Andererseits erzeugte Meelis Kaldalu, ein Journalist und Künstler, erhebliche Aufmerksamkeit beim festlichen Empfang des Präsidentenpaares allein durch seine Verweigerung des Handschlags mit Evelina Ilves, der Präsidentengattin. Trotz sehr zögerlicher Berichterstattung mancher Medien - die wohl meinten sowas gehöre eher in die "Yellow-Press"-Abteilung - tauchte Kaldalu dann in manchen Berichten als "Studentenführer", in anderen als "Mitglied der estnischen Piratenpartei" auf. Das ließ das Publikum ebenso aufmerksam werden wie Kandalus Äußerung, Frau Präsidentin benehme sich wie eine "Marie Antoinette Estlands".
Also doch Estland nicht nur einfach ein bescheidenes Erdbeerfeld? Offenbar nicht für alle. Ein Fernsehsender suchte und fand des "Sünders" 92jährige Großmutter, die sich geschockt zeigte vom ihrer Ansicht nach unpassenden Benehmen des Piratenenkels. Erstaunlich dass auch die Parteispitze der Piraten sich distanzierte - offenbar nicht wirklich glücklich ob dieser Chance zum ersten Mal von sich reden zu machen. Wer sich die Ausschnitte der Aufzeichnung ansieht, staunt vielleicht über die fast zwei Stunden lange Direktübertragung der Vorstellungsrunde beim Präsidentenpaar. Die Namen jeweils von einem Moderator laut angekündigt - es wirkt wie ein Beweis dass Kleidungsfragen und Politik manchmal eng vermischt werden. Warum es nicht wie Kaldalu als Bühne nutzen? Auch in der Demokratie, die ja immer die Freiheit der Meinungsäußerung betont ist es wohl erlaubt nicht einfach damit zufrieden zu sein, den Herrschenden nicht einfach als Staffage dienen zu müssen. Aber Kaldalu war wohl selbst etwas erschrocken ob der großen öffentlichen Wirkung seiner kleinen Geste - so lesen sich manche seiner nachgereichten Erläuterungen (z.B. delfi.ee). Fernsehsender TV3 dagegen greifen die 30 Sekunden seines Nicht-Händedruck gern auch mehrfach in Super-Zeitlupe auf.

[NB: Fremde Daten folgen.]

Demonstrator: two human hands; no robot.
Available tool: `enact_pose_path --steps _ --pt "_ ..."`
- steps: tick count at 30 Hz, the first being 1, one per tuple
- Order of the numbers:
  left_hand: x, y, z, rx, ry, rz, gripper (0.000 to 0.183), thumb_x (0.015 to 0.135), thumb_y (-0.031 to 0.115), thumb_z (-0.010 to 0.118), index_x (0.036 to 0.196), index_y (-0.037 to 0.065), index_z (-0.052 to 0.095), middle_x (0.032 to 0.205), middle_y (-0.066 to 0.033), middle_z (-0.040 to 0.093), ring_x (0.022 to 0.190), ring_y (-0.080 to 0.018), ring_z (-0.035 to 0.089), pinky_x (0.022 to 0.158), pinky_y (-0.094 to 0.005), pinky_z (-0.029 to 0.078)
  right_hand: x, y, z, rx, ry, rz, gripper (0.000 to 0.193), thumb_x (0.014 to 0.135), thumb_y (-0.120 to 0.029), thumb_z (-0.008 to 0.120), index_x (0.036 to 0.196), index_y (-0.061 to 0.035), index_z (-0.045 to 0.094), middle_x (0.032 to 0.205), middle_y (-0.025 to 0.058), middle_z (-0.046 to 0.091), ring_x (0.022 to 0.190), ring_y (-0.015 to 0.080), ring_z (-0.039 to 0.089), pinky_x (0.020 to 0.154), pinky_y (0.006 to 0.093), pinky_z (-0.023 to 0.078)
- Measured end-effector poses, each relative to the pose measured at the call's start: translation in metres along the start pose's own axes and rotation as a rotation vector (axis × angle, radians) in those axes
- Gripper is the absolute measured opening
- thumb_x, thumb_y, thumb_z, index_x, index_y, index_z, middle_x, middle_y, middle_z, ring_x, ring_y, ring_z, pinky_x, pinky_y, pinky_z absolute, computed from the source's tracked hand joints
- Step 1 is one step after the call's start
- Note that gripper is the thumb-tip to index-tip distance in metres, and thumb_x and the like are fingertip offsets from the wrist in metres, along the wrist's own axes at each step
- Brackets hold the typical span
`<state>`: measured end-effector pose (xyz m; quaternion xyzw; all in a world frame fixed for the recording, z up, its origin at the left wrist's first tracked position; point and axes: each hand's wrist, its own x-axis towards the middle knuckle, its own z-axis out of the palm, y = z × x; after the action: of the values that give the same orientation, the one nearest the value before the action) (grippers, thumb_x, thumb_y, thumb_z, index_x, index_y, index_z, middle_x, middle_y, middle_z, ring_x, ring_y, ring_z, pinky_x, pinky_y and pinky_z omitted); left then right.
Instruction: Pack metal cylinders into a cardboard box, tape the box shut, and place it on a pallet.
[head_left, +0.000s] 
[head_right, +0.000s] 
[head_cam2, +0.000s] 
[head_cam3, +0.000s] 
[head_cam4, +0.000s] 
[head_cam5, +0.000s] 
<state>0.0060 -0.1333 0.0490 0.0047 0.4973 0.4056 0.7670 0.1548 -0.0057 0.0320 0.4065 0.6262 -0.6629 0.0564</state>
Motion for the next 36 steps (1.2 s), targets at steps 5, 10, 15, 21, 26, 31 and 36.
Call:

Aber auch andere Schlagzeilen wirken nicht wie Geburtstagsglückwünsche. Laut einer neuen Umfrage könnten sich 37% aller Estinnen und Esten vorstellen, innerhalb der nächsten 6 Monate eine Arbeit im Ausland zu suchen. Laut Berechnungen des ERR würde, wenn das wahr würde bedeuten, dass 365.000 der 988.000 Menschen im arbeitsfähigen Alter Estland verlassen würden. Nach Zahlen von Eurostat hatte Estland auch im Januar 2013 mit 3,7% die höchste Inflation in der gesamten Eurozone. Estland, klein und schön - aber Walderdbeeren pfücken allein bringt es wohl auch nicht.
Von den estnischen Geburtstags-veranstaltungen in Deutschland wurden keine weiteren Handschlag-Verweigerungen bekannt. Zwischen dem 22.2. und 27.2. trafen sich Estland-Freundinnen und -Freunde in Frankfurt, Hamburg, München, und Karlsruhe. In Berlin empfing Botschafterin Dr. Kaja Tael zahlreiche Gratulationsgäste im Gebäude der estnischen Botschaft.
Von Deutschland aus gesehen hat Estland im Moment kaum Imageprobleme: brav drucken die deutschen Zeitungen die von estnischen Tourismusagenturen vorformulierten Meldungen über Eisstraßen und Saunamarathon nach - Estland, ein lustiges, gemütliches Land an der nord-östlichen Ostsee. Wer am 24.Februar in Tallinn die Feierlichkeiten mitverfolgte, könnte höchstens über die estnische Art der Zelebrierens kritisch anmerken: während die Litauer einen Nationalfeiertag haben an dem sie auch die Flaggen der Nachbarn aus Lettland und Estland ehren, während in Riga am 18.November viele emotionale Lieder erklingen und die Menschen sich an den Händen fassen, da paradiert in Estland das Militär eine Stunde lang am Präsidenten vorbei. Fast wie in Moskau - nur kleiner natürlich, jeder Jeep und jede Kanone werden vorgezeigt. In sofern schade, dass hier in der Kälte des Februar gefeiert wird - im Mai oder Juni wären auch die Esten vermutlich zu etwas Fröhlicherem fähig!